(Extracted data entries)
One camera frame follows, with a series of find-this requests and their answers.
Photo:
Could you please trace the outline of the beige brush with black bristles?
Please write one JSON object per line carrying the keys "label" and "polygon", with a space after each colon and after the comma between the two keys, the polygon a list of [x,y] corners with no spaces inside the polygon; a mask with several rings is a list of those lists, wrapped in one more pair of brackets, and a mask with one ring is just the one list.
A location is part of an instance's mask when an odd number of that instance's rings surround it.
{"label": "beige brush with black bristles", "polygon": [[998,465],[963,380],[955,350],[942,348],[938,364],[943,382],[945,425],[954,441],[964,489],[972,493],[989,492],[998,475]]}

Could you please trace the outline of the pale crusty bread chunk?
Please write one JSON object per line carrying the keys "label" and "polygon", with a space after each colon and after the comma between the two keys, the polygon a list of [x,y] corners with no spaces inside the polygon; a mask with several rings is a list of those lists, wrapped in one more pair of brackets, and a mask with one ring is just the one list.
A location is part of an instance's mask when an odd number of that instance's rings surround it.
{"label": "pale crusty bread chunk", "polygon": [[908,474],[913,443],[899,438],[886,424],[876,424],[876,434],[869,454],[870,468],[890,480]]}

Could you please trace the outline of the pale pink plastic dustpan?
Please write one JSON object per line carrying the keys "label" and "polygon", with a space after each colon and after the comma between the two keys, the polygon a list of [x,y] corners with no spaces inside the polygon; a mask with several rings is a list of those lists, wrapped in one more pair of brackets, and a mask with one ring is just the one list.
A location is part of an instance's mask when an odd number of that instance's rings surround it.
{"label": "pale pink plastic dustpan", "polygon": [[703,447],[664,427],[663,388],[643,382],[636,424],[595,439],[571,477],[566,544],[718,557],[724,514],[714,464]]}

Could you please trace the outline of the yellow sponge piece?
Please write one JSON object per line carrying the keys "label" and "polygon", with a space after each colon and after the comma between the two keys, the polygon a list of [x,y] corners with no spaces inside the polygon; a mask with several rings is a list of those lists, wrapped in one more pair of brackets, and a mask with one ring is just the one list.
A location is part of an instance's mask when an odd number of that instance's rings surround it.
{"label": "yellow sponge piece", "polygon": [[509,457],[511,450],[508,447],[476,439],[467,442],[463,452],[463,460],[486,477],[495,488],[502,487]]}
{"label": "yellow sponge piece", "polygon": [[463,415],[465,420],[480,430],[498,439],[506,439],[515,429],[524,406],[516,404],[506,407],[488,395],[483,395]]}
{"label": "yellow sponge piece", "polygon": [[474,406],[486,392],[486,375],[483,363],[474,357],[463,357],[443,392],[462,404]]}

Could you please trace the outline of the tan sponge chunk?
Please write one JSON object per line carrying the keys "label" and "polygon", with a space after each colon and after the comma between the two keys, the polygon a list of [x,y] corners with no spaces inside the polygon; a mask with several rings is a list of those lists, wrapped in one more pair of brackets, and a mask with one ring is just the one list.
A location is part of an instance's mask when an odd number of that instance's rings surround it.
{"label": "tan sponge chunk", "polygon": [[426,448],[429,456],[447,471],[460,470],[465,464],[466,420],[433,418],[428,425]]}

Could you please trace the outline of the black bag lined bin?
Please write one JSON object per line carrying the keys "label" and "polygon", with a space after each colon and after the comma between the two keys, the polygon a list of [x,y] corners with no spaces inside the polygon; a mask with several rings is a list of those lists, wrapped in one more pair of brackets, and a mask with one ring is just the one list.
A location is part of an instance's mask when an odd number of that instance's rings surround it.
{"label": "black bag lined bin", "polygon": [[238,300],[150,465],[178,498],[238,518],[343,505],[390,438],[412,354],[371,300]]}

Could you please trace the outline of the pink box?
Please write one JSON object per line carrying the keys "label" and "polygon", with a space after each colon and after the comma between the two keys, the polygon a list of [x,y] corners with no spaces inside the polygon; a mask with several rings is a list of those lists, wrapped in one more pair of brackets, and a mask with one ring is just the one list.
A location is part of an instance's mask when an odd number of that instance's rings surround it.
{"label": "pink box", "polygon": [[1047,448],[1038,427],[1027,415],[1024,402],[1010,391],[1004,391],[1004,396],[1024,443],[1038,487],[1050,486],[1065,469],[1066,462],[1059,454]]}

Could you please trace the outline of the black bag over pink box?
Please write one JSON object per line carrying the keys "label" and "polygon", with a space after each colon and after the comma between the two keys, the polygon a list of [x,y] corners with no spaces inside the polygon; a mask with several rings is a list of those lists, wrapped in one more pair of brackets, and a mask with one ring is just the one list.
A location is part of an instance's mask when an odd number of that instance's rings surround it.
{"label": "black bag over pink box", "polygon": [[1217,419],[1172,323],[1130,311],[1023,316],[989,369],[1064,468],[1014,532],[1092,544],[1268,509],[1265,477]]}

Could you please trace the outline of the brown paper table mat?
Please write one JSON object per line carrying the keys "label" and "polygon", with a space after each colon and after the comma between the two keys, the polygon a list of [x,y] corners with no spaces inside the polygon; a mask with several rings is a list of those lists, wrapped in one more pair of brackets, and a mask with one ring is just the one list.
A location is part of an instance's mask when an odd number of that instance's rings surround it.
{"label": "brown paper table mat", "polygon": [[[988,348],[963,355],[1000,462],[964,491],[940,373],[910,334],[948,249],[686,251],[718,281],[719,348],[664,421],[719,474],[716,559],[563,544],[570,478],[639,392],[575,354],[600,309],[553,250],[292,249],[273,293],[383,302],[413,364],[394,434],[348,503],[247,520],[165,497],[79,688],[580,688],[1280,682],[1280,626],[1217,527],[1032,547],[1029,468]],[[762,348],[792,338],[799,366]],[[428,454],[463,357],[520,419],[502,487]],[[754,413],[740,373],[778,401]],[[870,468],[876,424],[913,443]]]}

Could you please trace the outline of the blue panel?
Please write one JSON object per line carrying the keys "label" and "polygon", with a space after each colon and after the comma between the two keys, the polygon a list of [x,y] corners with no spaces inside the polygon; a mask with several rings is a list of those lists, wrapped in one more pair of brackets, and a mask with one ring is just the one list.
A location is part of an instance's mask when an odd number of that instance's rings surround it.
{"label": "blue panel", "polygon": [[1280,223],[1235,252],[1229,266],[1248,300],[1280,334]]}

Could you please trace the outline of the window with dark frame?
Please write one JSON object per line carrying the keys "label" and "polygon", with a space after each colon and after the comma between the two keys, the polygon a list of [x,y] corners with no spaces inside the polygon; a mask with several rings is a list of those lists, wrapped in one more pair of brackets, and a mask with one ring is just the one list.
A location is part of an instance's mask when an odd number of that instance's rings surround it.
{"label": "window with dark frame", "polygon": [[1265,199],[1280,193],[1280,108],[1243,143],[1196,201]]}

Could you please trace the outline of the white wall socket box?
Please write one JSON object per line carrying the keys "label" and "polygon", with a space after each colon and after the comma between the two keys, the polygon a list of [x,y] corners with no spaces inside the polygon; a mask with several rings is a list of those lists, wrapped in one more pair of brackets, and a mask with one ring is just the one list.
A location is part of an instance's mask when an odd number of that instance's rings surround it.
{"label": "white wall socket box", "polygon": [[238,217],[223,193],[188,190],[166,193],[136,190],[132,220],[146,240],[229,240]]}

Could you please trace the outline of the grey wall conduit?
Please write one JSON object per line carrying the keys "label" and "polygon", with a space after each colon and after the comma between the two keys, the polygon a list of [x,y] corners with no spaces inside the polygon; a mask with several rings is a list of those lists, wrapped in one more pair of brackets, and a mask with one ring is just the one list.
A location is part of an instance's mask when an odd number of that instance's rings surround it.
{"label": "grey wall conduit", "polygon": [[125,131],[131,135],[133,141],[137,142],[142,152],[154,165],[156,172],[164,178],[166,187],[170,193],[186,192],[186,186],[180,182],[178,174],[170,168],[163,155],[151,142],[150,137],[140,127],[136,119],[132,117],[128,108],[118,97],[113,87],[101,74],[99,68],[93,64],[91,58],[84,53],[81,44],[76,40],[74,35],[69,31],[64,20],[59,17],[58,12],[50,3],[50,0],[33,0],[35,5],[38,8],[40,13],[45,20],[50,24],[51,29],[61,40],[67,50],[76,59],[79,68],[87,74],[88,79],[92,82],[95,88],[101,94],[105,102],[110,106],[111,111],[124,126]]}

### ACTIVITY
Take the lines above from the one containing "Could you please trace the outline of the pink" down to the one containing "Could you please trace the outline of the black bag over", and transcribe them exactly, both ends included.

### OUTPUT
Could you please trace the outline of the pink box?
Please write one JSON object per line carrying the keys "label" and "polygon", with a space after each colon and after the comma between the two keys, the polygon a list of [x,y] corners with no spaces inside the polygon; a mask with several rings is a list of those lists, wrapped in one more pair of brackets, and a mask with one ring is just the one list.
A location is part of an instance's mask when an odd number of that instance's rings surround it.
{"label": "pink box", "polygon": [[1047,448],[1038,427],[1027,415],[1024,402],[1010,391],[1004,391],[1004,396],[1024,443],[1038,487],[1050,486],[1065,469],[1066,462],[1059,454]]}

Could you please trace the outline of the black bag over pink box?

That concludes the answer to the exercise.